|With a continuing rise in the number of pets harmed or killed by tainted pet food, the next inevitable phase of the calamity is unfolding: Lawsuits. At least six class action suits already have been filed against Menu Foods, the Canadian firm that has recalled millions of servings of pet food that it manufactures for 42 brands of cat food and 53 brands of dog food sold nationwide.
In Oregon alone, at least 28 animals have died after eating the food - including five dogs in Springfield and one in Pleasant Hill, and two cats each in Eugene and Springfield and one in Pleasant Hill. Ill animals also have been listed in Veneta and Cottage Grove, according to the latest numbers from the Oregon Veterinary Medical Association.
"This is really tragic. It sounds like it is going to be really huge," said Michele Smith, an attorney with the Eugene firm of Johnson Clifton Larson & Schaller.
People with potential legal claims react in different ways, she said. Some wait until most of the facts are known. Others want to rush right to a lawyer, Smith said.
advertisement Pet owners such as Allan Hall of Eugene are not waiting. Hall said he has been angry since his 15-year-old dachshund, Tabbitha, died March 13, within days of eating food that was subject to the recall.
"This was my best friend for 15 years. I was with her since she was six weeks old," Hall said Thursday.
Hall compiled his veterinary records, got help from a retailer to get a copy of his receipt for the food and contacted the Food and Drug Administration to register his case. Then he got on the Internet to contact a law firm in Wisconsin that has filed a class action lawsuit.
"I am interested in joining a class action lawsuit," Hall said. "The only thing that will make me feel better is that this company will not make pet food again. That's what I want."
Smith said pet owners should save unused food portions, labels from containers, store receipts, veterinary reports and bills, along with photographs of their pet or other evidence that might bolster their legal claims.
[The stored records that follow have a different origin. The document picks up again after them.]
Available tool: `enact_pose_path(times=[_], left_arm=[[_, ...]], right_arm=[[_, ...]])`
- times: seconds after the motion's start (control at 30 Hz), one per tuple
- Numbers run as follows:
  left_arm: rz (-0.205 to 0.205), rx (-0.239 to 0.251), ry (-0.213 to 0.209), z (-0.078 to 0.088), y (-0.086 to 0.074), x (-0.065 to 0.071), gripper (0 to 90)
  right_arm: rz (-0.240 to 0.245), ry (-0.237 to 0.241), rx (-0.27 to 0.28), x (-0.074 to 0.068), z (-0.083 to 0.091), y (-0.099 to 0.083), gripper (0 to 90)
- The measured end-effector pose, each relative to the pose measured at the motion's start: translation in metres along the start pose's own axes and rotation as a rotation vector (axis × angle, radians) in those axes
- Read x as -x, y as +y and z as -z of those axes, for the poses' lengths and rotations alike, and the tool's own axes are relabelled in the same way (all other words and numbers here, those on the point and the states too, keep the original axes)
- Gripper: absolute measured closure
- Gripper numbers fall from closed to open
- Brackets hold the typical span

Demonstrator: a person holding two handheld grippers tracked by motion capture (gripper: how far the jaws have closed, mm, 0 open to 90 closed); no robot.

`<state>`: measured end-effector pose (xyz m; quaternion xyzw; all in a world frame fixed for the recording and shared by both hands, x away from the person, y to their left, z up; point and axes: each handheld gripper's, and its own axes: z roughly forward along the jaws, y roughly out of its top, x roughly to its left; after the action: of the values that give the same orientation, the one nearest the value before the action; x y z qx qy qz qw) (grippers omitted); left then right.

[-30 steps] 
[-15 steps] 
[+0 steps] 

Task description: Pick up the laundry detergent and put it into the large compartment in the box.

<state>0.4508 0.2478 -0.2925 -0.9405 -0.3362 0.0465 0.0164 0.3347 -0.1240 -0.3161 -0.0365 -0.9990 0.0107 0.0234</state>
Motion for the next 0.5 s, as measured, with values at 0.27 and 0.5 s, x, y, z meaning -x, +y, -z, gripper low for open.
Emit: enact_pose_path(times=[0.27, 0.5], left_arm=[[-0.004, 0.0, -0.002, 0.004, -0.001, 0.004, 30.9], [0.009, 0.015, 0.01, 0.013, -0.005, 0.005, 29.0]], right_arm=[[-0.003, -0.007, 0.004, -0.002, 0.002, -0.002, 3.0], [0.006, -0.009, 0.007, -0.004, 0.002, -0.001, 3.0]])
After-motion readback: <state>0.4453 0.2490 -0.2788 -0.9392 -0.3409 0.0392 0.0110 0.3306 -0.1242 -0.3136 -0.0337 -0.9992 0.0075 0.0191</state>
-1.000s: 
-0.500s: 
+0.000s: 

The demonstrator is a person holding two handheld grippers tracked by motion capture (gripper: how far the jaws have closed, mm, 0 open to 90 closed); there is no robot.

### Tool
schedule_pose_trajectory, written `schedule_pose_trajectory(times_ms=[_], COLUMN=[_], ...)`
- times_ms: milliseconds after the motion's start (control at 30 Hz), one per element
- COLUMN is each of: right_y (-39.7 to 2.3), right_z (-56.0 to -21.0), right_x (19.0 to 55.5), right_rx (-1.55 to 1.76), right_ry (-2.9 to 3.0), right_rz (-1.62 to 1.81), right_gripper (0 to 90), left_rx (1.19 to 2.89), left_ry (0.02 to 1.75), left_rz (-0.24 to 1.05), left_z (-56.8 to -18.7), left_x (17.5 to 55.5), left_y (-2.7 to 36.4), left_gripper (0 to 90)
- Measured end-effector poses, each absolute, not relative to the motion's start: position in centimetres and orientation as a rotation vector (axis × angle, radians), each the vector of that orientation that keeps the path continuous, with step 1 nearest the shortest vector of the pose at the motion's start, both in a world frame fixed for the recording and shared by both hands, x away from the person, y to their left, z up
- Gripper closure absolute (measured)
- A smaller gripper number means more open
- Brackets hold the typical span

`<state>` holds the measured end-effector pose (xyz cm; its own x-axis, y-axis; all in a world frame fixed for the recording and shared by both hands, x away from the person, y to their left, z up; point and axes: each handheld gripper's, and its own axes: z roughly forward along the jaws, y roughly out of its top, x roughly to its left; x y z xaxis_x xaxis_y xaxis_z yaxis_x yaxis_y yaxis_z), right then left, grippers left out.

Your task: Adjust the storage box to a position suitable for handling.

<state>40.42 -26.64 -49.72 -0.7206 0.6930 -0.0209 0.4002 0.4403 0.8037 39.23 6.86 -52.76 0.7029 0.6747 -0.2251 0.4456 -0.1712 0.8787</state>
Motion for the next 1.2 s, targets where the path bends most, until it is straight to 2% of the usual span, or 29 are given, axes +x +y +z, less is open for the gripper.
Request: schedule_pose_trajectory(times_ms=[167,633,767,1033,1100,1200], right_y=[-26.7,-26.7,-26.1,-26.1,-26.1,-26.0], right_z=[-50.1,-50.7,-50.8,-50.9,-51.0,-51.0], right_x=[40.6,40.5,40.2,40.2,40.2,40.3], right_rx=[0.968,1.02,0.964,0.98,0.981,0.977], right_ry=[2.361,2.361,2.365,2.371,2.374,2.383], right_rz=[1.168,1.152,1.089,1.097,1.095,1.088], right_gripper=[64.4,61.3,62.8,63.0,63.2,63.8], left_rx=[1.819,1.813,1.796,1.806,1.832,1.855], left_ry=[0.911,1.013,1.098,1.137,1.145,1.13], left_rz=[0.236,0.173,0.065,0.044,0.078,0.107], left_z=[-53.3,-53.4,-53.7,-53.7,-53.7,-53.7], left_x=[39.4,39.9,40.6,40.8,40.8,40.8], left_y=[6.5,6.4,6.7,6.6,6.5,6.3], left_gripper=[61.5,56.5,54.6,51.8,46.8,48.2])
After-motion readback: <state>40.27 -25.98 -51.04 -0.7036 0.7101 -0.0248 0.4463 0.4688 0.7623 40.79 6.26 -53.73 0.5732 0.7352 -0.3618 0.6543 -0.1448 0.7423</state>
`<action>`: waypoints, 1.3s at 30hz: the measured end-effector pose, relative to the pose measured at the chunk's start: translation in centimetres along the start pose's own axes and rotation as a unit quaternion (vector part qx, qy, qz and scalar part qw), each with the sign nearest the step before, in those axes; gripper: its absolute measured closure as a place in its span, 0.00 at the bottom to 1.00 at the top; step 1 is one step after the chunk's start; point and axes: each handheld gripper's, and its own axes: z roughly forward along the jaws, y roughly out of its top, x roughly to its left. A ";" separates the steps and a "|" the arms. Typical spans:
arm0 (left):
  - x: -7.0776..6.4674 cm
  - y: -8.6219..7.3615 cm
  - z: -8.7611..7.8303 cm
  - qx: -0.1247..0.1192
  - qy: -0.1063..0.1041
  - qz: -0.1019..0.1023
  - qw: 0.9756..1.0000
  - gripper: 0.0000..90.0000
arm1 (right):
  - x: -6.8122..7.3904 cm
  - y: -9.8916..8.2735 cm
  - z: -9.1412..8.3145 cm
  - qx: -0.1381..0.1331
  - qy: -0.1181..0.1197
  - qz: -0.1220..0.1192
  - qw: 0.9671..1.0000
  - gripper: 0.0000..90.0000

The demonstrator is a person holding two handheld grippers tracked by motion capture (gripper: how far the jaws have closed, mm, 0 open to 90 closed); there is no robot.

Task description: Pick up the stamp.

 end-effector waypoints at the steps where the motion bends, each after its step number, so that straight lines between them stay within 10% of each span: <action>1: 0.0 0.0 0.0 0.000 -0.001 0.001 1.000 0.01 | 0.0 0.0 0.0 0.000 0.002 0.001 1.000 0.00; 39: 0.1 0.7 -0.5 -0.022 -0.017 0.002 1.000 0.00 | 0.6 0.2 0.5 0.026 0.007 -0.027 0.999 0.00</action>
The Menu Foods litigation is only beginning, she said. Company and government officials have not yet confirmed the source of the problem, much less who may be responsible and what can be done about it. The company has said publicly that it will cover the veterinary bills of affected animals.
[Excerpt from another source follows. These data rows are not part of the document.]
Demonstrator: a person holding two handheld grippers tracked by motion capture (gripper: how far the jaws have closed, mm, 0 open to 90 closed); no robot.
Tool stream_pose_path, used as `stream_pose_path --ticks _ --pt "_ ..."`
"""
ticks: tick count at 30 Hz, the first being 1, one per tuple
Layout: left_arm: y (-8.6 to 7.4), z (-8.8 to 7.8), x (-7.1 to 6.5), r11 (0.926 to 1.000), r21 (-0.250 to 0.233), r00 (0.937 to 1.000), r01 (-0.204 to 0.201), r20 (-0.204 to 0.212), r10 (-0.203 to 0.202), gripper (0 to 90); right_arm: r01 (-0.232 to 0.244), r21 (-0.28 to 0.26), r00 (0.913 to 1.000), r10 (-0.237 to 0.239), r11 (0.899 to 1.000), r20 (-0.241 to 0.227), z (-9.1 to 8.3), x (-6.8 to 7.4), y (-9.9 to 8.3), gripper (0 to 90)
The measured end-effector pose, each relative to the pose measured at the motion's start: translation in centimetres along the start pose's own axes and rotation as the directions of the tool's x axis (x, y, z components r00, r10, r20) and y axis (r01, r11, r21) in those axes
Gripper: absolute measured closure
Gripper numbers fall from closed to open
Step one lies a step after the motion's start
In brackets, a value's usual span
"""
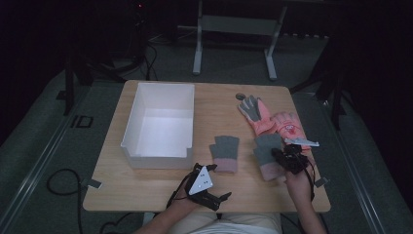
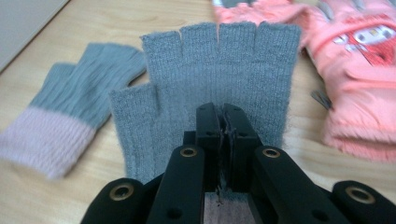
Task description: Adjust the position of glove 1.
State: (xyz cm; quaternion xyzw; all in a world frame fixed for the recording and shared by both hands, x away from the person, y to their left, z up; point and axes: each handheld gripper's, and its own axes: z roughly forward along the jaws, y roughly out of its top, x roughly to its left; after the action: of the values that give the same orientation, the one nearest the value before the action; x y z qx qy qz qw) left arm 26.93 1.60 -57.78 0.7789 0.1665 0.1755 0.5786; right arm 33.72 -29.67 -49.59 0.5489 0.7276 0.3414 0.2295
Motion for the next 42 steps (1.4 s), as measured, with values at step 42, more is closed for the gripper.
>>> stream_pose_path --ticks 42 --pt "0.0 0.0 -0.1 1.0 -0.003 1.0 -0.002 0.007 0.002 0.0 0.091 0.049 0.9955 -0.09 0.995 -0.029 2.9 -2.9 0.0 63.8"
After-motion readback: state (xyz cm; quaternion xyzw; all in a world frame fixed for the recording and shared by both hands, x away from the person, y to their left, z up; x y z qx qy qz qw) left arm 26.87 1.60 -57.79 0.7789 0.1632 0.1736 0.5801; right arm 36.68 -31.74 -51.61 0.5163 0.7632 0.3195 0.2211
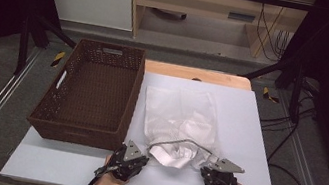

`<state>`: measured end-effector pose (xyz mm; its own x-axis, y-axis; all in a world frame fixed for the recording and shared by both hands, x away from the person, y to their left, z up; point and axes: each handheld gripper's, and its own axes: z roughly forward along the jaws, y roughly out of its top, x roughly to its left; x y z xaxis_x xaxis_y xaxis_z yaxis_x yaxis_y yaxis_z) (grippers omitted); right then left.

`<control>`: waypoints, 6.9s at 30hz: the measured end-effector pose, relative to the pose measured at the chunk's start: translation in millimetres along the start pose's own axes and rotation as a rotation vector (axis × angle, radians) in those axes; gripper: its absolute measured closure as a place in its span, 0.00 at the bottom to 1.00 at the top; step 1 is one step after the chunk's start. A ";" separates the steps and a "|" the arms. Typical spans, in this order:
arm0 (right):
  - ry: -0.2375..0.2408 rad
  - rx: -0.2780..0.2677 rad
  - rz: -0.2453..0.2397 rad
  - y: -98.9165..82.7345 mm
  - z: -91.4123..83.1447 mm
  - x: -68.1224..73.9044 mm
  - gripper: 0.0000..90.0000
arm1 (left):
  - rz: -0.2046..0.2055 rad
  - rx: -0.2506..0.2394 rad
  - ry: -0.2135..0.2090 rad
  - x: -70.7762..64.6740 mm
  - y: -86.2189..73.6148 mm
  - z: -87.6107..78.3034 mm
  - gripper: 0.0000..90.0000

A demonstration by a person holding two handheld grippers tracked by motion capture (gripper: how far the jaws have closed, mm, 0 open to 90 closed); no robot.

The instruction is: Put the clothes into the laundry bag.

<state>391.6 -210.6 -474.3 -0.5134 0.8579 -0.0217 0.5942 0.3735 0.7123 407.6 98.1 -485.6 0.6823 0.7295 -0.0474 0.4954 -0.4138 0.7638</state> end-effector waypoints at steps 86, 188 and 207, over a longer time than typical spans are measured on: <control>-0.061 -0.179 0.051 63.7 49.2 8.1 0.85 | 0.001 0.013 -0.058 -7.8 -2.1 -12.3 0.96; -0.089 -0.161 -0.002 87.5 103.0 28.8 1.00 | -0.032 -0.013 -0.059 -4.6 7.8 -17.5 0.96; -0.042 -0.248 0.023 48.7 10.5 1.6 0.65 | -0.042 -0.004 -0.050 -0.5 5.6 -12.5 0.88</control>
<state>426.2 -187.3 -446.9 -0.4720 0.8811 -0.0286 0.4329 0.2599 0.8632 403.4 102.2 -473.3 0.6868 0.7182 -0.1118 0.5224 -0.3808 0.7630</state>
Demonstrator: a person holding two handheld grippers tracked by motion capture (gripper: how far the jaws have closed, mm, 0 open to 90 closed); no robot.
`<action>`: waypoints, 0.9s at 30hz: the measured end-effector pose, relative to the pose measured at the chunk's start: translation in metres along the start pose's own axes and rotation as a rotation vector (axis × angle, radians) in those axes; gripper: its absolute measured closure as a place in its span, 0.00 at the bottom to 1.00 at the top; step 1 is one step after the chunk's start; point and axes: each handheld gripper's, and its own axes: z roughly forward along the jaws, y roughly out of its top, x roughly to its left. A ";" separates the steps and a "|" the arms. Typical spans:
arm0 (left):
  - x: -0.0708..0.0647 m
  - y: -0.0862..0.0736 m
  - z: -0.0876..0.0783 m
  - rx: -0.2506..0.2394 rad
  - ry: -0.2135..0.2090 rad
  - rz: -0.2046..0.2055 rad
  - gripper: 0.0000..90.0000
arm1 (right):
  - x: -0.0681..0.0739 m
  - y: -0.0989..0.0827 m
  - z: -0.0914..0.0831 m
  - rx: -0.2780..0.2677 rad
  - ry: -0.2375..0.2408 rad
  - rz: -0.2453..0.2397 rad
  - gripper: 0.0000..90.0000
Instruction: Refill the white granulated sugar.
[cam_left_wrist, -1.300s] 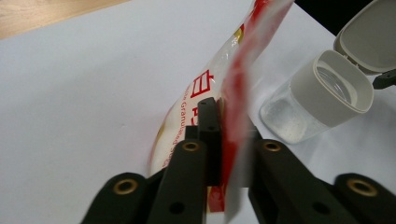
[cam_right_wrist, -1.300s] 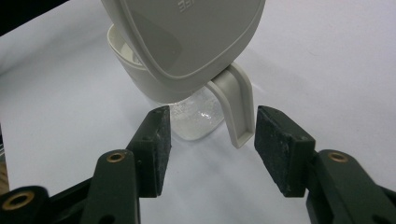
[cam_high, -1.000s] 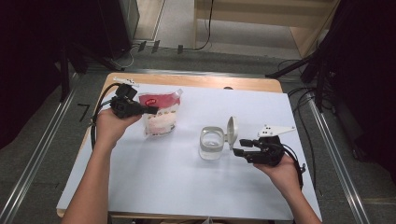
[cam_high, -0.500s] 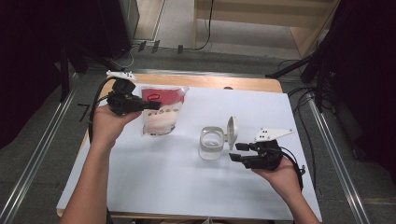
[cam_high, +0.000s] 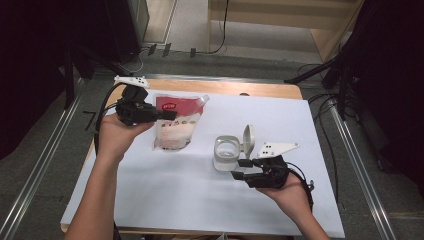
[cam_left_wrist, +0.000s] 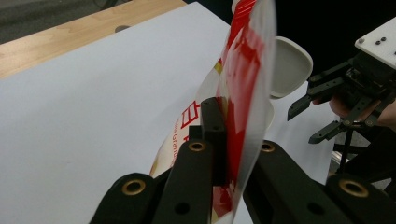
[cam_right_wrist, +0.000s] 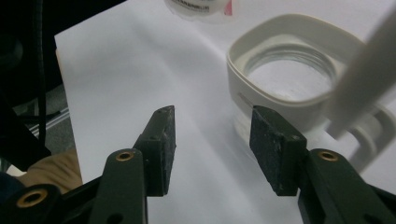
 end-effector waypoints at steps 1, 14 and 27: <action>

Nevertheless, hundreds of pet owners already have contacted the Seattle law firm of Myers and Company, one of the firms seeking class action status for a lawsuit against Menu Foods, said Tom Baisch, an associate attorney with the firm.
Affected pet owners need not hurry to sue, he says. The first hurdle will be convincing a judge that the cases are enough in common to be handled as a class. If so, the cases will be consolidated, with a panel of attorneys working to resolve it for all affected pet owners.
If a judge accepts the suit as a class action, affected pet owners are presumed to be a part of the class, he said. However, they need to file their information with the Food and Drug Administration or contact lawyers who have filed the lawsuits so they can receive information about the case, he said.
Pet owners can contact the FDA consumer complaint coordinator at (425) 483-4949 to report cases of illness or death due to the recalled food. Owners must report the specific product name, lot numbers of the product, and provide a veterinarian's report and diagnosis.
Owners need not pay legal fees to be part of the case. When the case settles, they can choose whether to accept the deal or withdraw and pursue their own lawsuit, Baisch said.
"It could take months. It could take years," Baisch said.